*** Task data ***

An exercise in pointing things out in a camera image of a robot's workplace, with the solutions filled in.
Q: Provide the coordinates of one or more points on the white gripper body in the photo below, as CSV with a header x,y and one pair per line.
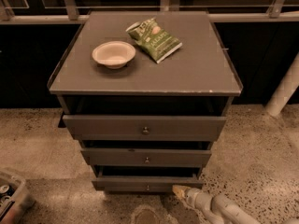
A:
x,y
195,196

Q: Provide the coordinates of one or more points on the clear plastic storage bin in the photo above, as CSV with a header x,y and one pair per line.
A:
x,y
17,201

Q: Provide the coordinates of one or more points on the metal railing frame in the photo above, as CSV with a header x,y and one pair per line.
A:
x,y
77,11

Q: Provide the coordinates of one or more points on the white paper bowl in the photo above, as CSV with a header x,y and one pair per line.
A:
x,y
114,54

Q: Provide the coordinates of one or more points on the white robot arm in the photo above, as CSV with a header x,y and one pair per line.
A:
x,y
216,209

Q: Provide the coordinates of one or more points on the grey middle drawer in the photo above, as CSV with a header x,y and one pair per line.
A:
x,y
145,157

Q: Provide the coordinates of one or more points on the soda can in bin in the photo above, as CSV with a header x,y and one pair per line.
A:
x,y
4,189

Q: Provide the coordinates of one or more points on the grey top drawer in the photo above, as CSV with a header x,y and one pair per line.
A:
x,y
144,128

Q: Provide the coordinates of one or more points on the grey bottom drawer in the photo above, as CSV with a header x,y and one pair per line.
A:
x,y
145,179

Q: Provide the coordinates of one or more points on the green chip bag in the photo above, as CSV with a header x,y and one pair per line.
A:
x,y
153,39

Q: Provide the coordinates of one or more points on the grey drawer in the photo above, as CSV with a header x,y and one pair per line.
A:
x,y
145,157
144,128
145,179

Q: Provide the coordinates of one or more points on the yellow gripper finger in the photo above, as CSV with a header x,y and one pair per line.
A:
x,y
180,191

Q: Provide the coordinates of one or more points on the grey drawer cabinet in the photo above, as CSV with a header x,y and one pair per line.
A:
x,y
196,80

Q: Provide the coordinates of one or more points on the white diagonal pole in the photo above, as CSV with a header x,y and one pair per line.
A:
x,y
286,88

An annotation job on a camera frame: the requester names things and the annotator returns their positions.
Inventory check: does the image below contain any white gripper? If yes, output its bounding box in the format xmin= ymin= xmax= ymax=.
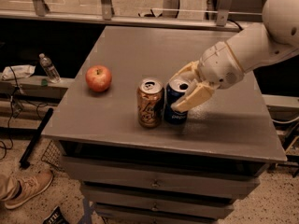
xmin=171 ymin=42 xmax=244 ymax=112

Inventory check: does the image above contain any blue pepsi can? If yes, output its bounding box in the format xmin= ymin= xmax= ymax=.
xmin=163 ymin=77 xmax=192 ymax=125

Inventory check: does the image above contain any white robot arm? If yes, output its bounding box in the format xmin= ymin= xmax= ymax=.
xmin=171 ymin=0 xmax=299 ymax=112

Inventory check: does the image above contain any orange soda can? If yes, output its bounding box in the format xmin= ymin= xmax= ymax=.
xmin=136 ymin=77 xmax=164 ymax=128

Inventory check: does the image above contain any grey drawer cabinet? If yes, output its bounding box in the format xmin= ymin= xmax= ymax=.
xmin=41 ymin=25 xmax=288 ymax=224

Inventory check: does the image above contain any red apple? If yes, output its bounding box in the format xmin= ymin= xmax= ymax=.
xmin=85 ymin=65 xmax=112 ymax=92

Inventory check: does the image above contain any clear plastic water bottle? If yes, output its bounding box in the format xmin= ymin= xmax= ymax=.
xmin=39 ymin=53 xmax=61 ymax=83

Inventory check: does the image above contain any white crumpled cloth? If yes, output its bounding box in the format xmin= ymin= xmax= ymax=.
xmin=1 ymin=64 xmax=36 ymax=80

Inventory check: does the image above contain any black rod tool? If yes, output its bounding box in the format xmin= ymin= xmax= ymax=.
xmin=19 ymin=108 xmax=53 ymax=169

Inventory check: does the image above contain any black snack bag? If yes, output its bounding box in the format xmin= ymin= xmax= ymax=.
xmin=43 ymin=206 xmax=69 ymax=224

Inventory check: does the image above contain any tan sneaker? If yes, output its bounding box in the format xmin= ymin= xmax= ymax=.
xmin=1 ymin=169 xmax=53 ymax=210

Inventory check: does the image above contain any wire mesh basket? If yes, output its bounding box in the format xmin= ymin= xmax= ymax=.
xmin=41 ymin=141 xmax=64 ymax=172

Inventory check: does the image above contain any black floor cable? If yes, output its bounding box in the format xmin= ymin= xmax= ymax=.
xmin=0 ymin=65 xmax=48 ymax=161

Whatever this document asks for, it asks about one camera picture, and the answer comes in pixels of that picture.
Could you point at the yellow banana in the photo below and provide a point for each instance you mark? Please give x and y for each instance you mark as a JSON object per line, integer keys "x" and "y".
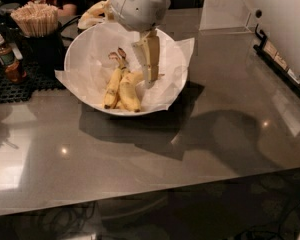
{"x": 111, "y": 94}
{"x": 127, "y": 91}

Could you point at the clear acrylic stand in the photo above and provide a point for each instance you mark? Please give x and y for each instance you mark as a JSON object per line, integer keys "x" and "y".
{"x": 226, "y": 17}

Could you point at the left yellow banana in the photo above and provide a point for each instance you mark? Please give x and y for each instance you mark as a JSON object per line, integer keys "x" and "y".
{"x": 111, "y": 94}

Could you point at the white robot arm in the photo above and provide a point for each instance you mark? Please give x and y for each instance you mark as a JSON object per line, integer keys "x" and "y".
{"x": 280, "y": 19}

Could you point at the white paper liner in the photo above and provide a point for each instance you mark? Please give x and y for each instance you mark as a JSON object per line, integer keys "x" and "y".
{"x": 170, "y": 60}

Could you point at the brown sauce bottle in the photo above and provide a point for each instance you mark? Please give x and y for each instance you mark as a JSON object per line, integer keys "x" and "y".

***

What you need to do ::
Filter the listing for the word "camera" and copy every line that holds it.

Result of this task ::
An exercise in pointing things out in a camera image of a robot's workplace, with the solutions filled in.
An annotation job on a camera frame: the requester names things and the annotator returns their positions.
Whatever this document asks for, it asks about one camera picture, and the answer comes in pixels of that picture.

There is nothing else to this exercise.